Usually some peripheral measurements come up with unacceptable values and result in changes to the system. However, the key measurements point to whether or not the system is ready for production deployment, and are central to that decision.

Maintain Control of the Test Environment

The performance testing laboratory environment has a large number of components, the states of which must be tightly controlled so that changes made between test runs are well understood. This promotes predictability and reproduceability of performance test results.

Normally you should keep two change logs, one for the test driver complex and one for the system under test complex. The change log for the performance test driver complex is the record of changes to the hardware and software networking fabric specifically not part of the system to be deployed. The change log for the system under test is the record of all changes to the hardware, software, and networking that need to be reflected in the production system once it is deployed. System tuning changes are very important to keep in the log and associate with specific test results. This ensures that once an experiment has been tried and results gathered, the experiment will not have to be repeated just to reconstruct the results because there was some uncertainty about the system state when certain results were recorded.

If results impacting changes are being made to the driver complex, such as a change to the user think times or some transaction rates, no meaningful tuning comparisons can be made to previous test runs. Since the workload changed, the results must be re-baselined so that new tuning experiments can be compared before and after the change was attempted. Since these large performance labs can consist of dozens of systems and networking components, an accurate account of all changes is crucial to make progress towards a tuned and fully characterized system.

Report the Test Results in the Context of the Workload Specification and Lab Environment

Often there are many dynamic shifts in tactics between consecutive performance test runs, based on the measured results from the previous run. Having a general test strategy and daily objectives during the process are important so that you can make progress towards achieving the basic objectives of your test. The alternative to a constantly changing test plan is to be pragmatic about the necessary adjustments during the test interval, and respond by keeping a separate test log of experiments performed. Each test run should be logged, including excerpts from both change logs, as well as what load level of the workload specification was being run during the experiment. The results associated with that run are then logged with the environment data.

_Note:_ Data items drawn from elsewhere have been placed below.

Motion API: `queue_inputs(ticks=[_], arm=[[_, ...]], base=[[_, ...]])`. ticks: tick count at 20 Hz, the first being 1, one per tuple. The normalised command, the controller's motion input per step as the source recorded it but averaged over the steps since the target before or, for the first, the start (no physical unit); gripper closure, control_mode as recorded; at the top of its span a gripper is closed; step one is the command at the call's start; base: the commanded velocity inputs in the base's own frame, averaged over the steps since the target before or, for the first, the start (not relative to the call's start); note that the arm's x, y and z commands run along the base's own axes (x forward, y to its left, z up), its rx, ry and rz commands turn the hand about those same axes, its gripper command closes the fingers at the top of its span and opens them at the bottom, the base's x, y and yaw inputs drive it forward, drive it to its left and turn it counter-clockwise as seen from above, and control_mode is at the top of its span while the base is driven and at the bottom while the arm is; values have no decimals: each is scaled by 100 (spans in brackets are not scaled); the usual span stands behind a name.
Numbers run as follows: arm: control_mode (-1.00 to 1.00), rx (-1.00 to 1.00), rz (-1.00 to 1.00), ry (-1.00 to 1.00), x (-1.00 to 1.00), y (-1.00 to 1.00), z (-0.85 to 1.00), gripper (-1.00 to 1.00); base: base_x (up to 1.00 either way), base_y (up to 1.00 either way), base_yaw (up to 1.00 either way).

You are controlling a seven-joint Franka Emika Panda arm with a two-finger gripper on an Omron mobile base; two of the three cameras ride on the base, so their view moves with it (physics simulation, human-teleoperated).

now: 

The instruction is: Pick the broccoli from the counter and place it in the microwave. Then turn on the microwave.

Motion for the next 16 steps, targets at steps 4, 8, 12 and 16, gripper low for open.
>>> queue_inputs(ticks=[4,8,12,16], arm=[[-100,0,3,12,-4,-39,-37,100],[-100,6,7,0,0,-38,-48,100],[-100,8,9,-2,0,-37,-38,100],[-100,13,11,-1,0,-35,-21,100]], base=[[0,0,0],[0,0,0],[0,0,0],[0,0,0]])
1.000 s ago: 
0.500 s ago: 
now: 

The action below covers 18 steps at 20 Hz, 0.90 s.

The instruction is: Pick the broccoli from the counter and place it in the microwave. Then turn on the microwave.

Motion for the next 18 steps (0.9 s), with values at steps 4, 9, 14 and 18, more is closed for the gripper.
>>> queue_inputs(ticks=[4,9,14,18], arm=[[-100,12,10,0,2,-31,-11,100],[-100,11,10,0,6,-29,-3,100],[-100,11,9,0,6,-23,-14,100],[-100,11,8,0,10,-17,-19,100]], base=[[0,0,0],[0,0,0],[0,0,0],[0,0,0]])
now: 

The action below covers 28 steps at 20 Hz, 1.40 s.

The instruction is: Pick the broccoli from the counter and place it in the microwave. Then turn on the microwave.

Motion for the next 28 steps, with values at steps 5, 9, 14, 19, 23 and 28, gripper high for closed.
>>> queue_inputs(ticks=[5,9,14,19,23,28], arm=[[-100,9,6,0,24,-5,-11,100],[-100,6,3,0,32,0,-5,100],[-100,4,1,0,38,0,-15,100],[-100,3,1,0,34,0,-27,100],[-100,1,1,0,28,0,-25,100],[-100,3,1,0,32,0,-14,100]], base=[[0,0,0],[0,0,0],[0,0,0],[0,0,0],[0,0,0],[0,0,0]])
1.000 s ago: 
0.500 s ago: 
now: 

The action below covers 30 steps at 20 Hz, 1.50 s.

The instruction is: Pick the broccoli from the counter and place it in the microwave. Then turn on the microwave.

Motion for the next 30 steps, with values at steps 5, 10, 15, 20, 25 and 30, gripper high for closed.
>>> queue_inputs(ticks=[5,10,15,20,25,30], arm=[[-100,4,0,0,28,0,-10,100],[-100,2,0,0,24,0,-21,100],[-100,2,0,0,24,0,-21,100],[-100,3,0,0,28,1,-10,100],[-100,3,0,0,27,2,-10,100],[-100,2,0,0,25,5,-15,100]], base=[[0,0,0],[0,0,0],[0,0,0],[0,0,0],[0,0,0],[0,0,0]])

The test plan becomes a high-level test strategy with mid point objectives, such as:

  • Have the application servers tuned by Tuesday
  • Perform database tuning on Wednesday and Thursday
  • Reserve Friday for any other subsystem tuning

The final system measurements could then be made the following week between Monday and Wednesday.

Formally Document Results and Recommendations

Once all of the experiments have been run and the detailed results documented, the performance test analyst goes back and summarizes for the customer the steps taken along the way -- during the entire testing interval -- and the incremental results achieved. You should then give the customer a bottom line conclusion about the current state of the system, as well as what steps should now be taken to move the system from its current state to where it fully meets all of the objectives for the performance test. You should also document any recommended procedures or test environment changes to make the next performance test run more smoothly. This final report should be very high quality, and have a complete appendix or reference to the detailed test results. It should also reference the workload specification where the testing goals were documented in detail.

Presenting this final report to the customer is the culmination of the performance test, and should provide a complete communication of the summarized findings of the test.